* [What the task asks]: Your task is to copy each line of the material that holds the word "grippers".
..........
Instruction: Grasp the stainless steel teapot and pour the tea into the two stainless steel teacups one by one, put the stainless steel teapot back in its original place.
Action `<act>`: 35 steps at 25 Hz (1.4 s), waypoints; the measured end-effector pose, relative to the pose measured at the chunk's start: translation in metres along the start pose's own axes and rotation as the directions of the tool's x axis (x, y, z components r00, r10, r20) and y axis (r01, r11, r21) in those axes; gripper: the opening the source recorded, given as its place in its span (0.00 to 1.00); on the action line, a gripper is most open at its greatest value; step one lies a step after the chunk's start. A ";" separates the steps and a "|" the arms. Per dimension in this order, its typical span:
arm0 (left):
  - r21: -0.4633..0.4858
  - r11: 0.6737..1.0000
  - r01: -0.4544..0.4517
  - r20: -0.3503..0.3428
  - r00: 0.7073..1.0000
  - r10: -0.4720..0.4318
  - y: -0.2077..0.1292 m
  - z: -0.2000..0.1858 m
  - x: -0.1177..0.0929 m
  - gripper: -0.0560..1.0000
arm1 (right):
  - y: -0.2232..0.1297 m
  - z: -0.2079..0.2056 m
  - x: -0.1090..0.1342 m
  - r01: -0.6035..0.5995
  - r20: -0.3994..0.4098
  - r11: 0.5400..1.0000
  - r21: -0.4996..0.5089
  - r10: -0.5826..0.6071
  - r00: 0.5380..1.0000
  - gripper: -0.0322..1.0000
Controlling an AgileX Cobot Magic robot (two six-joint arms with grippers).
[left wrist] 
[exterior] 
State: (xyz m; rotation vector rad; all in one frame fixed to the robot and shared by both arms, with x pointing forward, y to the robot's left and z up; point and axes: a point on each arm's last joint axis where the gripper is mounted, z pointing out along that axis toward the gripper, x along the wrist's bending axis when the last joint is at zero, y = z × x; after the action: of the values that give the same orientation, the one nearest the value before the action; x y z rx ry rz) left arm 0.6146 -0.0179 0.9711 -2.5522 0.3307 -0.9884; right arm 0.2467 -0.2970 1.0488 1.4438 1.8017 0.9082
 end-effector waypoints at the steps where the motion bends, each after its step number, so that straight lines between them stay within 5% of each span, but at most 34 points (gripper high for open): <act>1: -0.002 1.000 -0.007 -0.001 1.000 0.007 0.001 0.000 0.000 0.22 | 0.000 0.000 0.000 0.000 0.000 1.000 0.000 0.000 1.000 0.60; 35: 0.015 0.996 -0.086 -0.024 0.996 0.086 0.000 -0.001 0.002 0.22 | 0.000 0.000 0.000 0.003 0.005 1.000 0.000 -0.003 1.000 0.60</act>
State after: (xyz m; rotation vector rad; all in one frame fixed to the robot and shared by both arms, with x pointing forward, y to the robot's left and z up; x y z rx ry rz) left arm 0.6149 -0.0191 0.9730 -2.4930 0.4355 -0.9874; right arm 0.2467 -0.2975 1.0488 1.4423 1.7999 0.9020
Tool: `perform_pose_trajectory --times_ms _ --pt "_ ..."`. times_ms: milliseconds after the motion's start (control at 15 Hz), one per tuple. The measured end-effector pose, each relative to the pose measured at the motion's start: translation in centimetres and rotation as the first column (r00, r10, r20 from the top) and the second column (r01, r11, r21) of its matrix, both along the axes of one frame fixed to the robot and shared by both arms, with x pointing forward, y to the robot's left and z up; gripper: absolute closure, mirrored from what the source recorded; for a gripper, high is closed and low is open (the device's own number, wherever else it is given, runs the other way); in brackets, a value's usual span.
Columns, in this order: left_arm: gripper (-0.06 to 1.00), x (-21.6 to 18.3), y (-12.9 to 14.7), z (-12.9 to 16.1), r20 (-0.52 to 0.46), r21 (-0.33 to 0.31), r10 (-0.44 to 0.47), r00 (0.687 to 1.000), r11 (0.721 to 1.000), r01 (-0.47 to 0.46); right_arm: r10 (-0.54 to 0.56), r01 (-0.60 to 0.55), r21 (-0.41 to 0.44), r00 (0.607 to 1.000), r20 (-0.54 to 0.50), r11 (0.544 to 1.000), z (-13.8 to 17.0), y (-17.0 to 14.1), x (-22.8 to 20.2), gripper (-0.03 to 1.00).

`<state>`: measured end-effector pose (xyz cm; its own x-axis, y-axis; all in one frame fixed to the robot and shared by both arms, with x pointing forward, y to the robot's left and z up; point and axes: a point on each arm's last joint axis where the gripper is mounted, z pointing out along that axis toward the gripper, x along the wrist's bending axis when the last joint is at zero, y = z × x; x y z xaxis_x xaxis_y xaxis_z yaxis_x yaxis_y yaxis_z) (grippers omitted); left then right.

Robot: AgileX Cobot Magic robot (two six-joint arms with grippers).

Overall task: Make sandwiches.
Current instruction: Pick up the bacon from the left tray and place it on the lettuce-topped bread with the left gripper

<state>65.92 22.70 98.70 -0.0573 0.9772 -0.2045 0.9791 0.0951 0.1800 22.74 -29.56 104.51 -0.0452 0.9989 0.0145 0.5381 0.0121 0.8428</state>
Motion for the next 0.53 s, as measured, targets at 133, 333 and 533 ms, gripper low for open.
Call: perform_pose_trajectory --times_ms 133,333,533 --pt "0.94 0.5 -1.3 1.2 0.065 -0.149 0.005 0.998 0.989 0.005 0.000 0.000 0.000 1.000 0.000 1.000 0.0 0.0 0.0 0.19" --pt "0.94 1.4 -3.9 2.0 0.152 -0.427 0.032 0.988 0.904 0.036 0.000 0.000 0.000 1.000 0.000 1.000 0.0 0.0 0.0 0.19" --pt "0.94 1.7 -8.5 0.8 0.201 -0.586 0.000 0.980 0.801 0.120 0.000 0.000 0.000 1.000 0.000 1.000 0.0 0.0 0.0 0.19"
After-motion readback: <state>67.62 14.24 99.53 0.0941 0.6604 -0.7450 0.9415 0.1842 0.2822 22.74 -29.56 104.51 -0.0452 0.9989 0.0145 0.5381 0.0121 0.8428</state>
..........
* [The completed task]:
Controlling an AgileX Cobot Magic robot (two six-joint arms with grippers).
`<state>`: measured end-effector pose (xyz cm; its own x-axis, y-axis; all in one frame fixed to the robot and shared by both arms, with x pointing forward, y to the robot's left and z up; point and axes: a point on each arm's last joint axis where the gripper is mounted, z pointing out along that axis toward the gripper, x along the wrist's bending axis when the last joint is at zero, y = z × x; x y z xaxis_x xaxis_y xaxis_z yaxis_x yaxis_y yaxis_z) (grippers omitted); left then right.
Robot: AgileX Cobot Magic robot (two six-joint arms with grippers).

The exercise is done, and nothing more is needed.